Unusually, Goulding shot the film in sequence.

The film premiered at Radio City Music Hall and was released on April 22, 1939.

It runs 104 minutes.

It is Irish-born actress Geraldine Fitzgerald’s first US film after movies in England and appearing on the Broadway stage. It is the eighth screen teaming of Bette Davis and George Brent of their 11 together. They embarked on an affair that continued throughout filming and for a year – and three films – after. Davis recalled: ‘Of the men I didn’t marry, the dearest was George Brent.’

‘Oh, Give Me Time for Tenderness’ is written by Edmund Goulding and Elsie Janis. Vera Van dubs Davis’s vocals as Judith.
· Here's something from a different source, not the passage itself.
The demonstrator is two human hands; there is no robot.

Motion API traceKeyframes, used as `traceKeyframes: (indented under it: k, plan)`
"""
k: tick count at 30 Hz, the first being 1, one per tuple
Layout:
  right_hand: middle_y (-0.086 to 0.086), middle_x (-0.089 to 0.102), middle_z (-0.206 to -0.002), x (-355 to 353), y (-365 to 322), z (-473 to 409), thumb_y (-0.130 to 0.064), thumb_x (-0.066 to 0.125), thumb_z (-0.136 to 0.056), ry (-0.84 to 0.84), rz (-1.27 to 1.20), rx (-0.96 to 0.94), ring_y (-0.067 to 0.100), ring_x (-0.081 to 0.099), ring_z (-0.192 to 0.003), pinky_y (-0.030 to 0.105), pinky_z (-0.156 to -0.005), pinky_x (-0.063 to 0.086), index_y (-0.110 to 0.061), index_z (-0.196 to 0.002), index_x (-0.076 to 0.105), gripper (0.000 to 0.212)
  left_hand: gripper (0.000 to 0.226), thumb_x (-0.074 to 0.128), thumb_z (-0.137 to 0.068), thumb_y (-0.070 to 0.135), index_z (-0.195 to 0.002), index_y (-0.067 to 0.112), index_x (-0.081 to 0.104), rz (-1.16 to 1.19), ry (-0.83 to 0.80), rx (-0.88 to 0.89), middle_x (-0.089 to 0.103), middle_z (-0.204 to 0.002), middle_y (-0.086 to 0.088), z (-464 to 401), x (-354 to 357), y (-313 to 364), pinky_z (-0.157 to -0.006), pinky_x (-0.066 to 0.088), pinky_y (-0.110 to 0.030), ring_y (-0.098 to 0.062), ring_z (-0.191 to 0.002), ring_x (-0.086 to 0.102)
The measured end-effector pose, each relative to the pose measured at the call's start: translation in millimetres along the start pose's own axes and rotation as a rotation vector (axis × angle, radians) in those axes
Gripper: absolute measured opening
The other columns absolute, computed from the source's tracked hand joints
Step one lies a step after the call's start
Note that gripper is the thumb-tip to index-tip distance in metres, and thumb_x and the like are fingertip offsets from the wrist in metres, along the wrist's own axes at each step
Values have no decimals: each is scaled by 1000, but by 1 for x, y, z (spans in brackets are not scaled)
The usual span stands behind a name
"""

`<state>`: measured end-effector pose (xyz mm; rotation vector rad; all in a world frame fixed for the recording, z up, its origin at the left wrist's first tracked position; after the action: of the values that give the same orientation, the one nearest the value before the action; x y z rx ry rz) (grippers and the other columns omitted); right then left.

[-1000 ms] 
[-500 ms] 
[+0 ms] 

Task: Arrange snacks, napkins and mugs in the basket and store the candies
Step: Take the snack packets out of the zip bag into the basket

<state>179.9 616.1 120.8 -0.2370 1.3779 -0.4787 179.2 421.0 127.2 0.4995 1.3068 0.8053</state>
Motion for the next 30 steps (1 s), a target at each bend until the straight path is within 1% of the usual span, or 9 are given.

The cast are Bette Davis as Judith Traherne, George Brent as Dr Frederick Steele, Humphrey Bogart as Michael O’Leary, Geraldine Fitzgerald as Ann King, Ronald Reagan as Alec Hamm, Henry Travers as Dr Parsons, Cora Witherspoon as Carrie Spottswood, Dorothy Peterson as Miss Wainwright, Virginia Brissac as Martha, Charles Richman as Colonel Mantle, Herbert Rawlinson as Dr Carter, Leonard Mudie as Dr Driscoll, Fay Helm as Miss Dodd, Lottie Williams as Lucy, Frank Darien, Stuart Holmes, Frank Mayo, Sidney Bracey, John Ridgely, Jack Mower, John Harron, Nat Carr, Mary Currier, Leyland Hodgson, Ila Rhodes, Maris Wrixon and Cliff Saum.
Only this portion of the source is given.